Win some, lose some. It didn’t matter too much that at one point in this opener, Peña’s left hand shot off so fast that his right couldn’t keep up. The notes came out from the fingerboard only, hammered-on with his left fingers, while his right fingers generated only scratches. There is a peculiar, priceless candor to reaching the edge of a player’s capacity and the instrument’s compliance. Musically, it’s like the brush with death that reminds you that life hangs by a thread as narrow as a nylon guitar string.

Peña followed with a song by Ramón Montoya (1879–1949), who brought the Flamenco guitarist out from behind the singer as a solo instrument. He reinforced the jazzy associations of the sequence, F minor–A-flat minor–G minor–C—think “Love Me Or Leave Me” or “Moanin’”—by swinging the root notes on the bottom two strings, and tapping out a beat on the golpe with two fingers of his right hand.
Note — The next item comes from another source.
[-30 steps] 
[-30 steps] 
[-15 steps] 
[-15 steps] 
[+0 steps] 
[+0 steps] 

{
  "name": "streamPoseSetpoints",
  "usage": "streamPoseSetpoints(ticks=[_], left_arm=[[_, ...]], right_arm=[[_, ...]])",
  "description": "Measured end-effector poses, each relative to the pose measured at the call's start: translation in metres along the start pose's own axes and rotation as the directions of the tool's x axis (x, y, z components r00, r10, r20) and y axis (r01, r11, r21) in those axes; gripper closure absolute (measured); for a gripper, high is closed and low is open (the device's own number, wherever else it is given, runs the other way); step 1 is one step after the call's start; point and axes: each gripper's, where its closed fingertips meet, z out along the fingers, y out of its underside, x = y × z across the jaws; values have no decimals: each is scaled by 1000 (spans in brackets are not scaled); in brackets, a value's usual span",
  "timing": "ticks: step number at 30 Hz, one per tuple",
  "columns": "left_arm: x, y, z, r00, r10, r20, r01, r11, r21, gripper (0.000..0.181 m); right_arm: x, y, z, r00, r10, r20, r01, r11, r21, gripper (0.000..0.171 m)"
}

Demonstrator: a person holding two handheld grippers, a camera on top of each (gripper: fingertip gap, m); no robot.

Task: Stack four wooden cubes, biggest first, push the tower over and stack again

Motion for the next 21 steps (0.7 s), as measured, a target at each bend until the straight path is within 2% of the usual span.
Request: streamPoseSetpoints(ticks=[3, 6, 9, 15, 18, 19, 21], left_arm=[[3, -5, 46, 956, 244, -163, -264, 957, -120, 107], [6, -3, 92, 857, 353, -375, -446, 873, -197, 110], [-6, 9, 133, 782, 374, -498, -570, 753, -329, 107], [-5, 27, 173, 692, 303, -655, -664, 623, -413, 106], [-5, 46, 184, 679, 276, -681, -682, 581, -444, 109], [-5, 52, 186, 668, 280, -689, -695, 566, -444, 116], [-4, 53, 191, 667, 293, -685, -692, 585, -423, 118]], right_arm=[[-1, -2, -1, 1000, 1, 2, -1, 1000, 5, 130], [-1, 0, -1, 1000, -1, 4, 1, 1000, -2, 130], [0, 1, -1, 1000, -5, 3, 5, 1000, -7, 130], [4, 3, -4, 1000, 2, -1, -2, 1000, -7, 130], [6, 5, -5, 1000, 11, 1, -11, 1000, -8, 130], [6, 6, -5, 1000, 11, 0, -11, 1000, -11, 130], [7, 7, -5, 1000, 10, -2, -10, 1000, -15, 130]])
This was the rhythm; the Taranta that followed was the blues. Staying on the third and fourth strings so that the melodies touched the rhythmic roots on the lower strings, Peña digressed away from the modal line through serendipitous hints and intelligent designs, pushing for wrong notes and temporal tics, then smashing everything back together with furious six-string rasgueado strumming.

After each number, Peña stood up, frowned, looked at the floor, and proffered his guitar to the audience in humble perplexity, as if he too wondered where it all came from. He knew what he was up to. About midway, he explained the difference between “free” Flamenco styles—the guitarist makes the changes when it feels right, like the old bluesmen who played the eleven- or thirteen-bar blues—and cantes, the “songs” with fixed chord sequences. His set developed from free palos to formal ones, ending with a galloping Fandango and a relentless Soleá. The effect was to compress ever greater fluency into ever tighter form. And that made every melodic flourish and harmonic deviation more explosive.

John Williams, applauding Peña as he came on stage, joined in on the second encore. “Before you say anything, I’m an interloper,” Williams said. Peña laughed, said he didn’t know what an interloper was, and denied that Williams was out of his depth: “If I know John . . . ”

Williams, knowing that Peña could go off-road at any moment, didn’t take his eye off Peña’s fingers throughout. He kept up, too. But when Williams carried a melody in thirds on the high strings with his usual gentlemanly tone, Peña’s low harmony was so twangy and syncopated that it almost unseated him. You could see how much they were enjoying themselves.